Consumers may be put off by the intrusion of marketers into their daily lives, but companies say the trade-off can be worth it — an unprompted calendar alert, say, that tells you whether you'll be late for a meeting or a coupon when you are near a shop.
"We're really starting to live in a new reality, one where the ubiquity of screens really helps users move from intent to action much faster and more seamlessly," Larry Page, Google's chief executive, told analysts last week. "It will create new opportunity in advertising."
Companies are addressing the challenges in different ways. Despite the disappointment in its recent earnings report, Google says it is on track to earn $8 billion from mobile ads, apps and media in the coming year, and has activated half a billion devices running its mobile operating system, Android. Google earns the majority of mobile ad dollars.
It is offering location-based ads, like a T-Mobile campaign that sent users ads when they were near stores. Some mobile ads already make more money than desktop ads, said Google's chief financial officer, Patrick Pichette.
But one of Google's biggest challenges is tracking whether people make a purchase after they see a mobile ad. Unlike online, where Google knows if someone buys a camera after searching for it, the company does not know if someone searches for a Thai restaurant nearby and then eats there.

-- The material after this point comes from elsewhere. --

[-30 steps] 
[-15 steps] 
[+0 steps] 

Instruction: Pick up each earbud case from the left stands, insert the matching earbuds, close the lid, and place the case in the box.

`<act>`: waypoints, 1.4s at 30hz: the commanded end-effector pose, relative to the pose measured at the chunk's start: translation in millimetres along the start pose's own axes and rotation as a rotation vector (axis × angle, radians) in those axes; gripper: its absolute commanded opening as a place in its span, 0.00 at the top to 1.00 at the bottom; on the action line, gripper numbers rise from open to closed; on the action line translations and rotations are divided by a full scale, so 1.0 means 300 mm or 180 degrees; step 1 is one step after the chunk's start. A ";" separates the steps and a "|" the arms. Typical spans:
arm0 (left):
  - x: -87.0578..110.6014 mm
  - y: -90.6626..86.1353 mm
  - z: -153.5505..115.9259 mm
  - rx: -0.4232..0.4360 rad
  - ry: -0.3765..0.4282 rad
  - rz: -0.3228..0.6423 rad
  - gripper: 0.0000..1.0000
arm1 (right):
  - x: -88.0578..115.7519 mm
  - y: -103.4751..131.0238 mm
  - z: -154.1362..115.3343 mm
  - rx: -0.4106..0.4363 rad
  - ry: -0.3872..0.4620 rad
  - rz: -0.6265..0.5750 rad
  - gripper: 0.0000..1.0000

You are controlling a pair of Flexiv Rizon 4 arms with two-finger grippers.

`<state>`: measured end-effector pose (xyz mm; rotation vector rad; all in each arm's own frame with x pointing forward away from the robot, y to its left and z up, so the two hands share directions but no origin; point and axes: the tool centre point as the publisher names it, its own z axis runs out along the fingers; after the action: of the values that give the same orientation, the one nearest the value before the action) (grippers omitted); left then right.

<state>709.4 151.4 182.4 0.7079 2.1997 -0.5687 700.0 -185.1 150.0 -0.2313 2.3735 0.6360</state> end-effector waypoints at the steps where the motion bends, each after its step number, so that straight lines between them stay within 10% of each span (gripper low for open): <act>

That is why it is trying to follow people into the physical world, with services like Wallet for payments and Offers for coupons. Facebook is trying to use what it knows about its billion users to serve up ads on other applications they download on their phones. For instance, a soda brand that wants to target men in Los Angeles who like the Lakers could show them ads not only when they are logged into Facebook's mobile app, but on other apps as well.

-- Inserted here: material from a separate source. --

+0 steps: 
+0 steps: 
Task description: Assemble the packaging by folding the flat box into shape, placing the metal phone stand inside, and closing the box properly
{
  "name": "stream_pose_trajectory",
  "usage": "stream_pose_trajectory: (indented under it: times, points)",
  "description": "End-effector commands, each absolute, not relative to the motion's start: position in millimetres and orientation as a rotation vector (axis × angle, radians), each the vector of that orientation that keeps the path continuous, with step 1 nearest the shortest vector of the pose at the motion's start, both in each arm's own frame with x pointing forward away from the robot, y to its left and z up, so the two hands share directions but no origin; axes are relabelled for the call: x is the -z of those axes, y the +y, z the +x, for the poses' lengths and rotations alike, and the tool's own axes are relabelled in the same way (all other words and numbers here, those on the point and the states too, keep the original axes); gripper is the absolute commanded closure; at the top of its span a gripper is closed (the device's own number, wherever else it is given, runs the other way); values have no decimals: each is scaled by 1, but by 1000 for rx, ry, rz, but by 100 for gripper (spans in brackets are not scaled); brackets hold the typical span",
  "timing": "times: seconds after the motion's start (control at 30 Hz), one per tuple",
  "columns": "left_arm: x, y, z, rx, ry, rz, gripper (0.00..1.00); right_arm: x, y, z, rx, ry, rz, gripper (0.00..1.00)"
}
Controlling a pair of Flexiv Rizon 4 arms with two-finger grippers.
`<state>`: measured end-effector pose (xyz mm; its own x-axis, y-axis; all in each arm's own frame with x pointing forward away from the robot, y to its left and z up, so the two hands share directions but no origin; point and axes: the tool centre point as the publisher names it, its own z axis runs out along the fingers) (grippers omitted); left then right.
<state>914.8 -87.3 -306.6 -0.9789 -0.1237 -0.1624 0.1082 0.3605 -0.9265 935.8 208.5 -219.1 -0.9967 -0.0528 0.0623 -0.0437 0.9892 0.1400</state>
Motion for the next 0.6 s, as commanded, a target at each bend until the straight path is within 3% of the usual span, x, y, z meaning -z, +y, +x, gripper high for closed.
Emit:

"We think that showing mobile ads outside of Facebook is another great way for people to see relevant ads and discover new apps," the company said in response to an e-mail inquiry.
Not wanting to watch from the sidelines as people abandon computers for smartphones, Microsoft on Friday is introducing a version of its Windows software tailored for touch-screen devices and a new tablet, the Surface.
But Microsoft executives told analysts last week that the slowdown in computer technology was because of other factors besides mobile, like tough economic conditions and companies waiting to buy software until its new software, Windows 8, arrived.
Microsoft's chief executive, Steven A. Ballmer, called Windows 8 "the beginning of a new era at Microsoft."
Intel is playing catch-up by making chips for more than two dozen smartphones and tablets coming to market. The shift to mobile has also created a new market for Intel: Its chips are in the huge servers that power the cloud, where much mobile data is stored.
"As the market for smartphones and tablets evolved, the company historically didn't have a presence," said Jon Carvill, an Intel spokesman. "This year, that's started to change."
For other tech companies, mobile has been a boon from early on. Apple became the most valuable company in the United States selling the iPhone and iPad. Recently, Apple built its own mobile maps to replace Google's maps on the iPhone in part because it wanted to keep valuable information about users' location searches to itself and away from its competitor.
Nvidia and Qualcomm are making processors for mobile devices. Amazon and eBay are selling people things even on small screens. And mobile phone owners have found some services — like Zillow for real estate, Yelp for local businesses and OpenTable for restaurant reservations — better on phones than on computers, and revenue has followed.
For investors and others trying to solve the riddle of making money on mobile users, Marc Andreessen, the venture capitalist, extolled the virtues of the mobile era this way: "We're going to know a tremendous amount about people."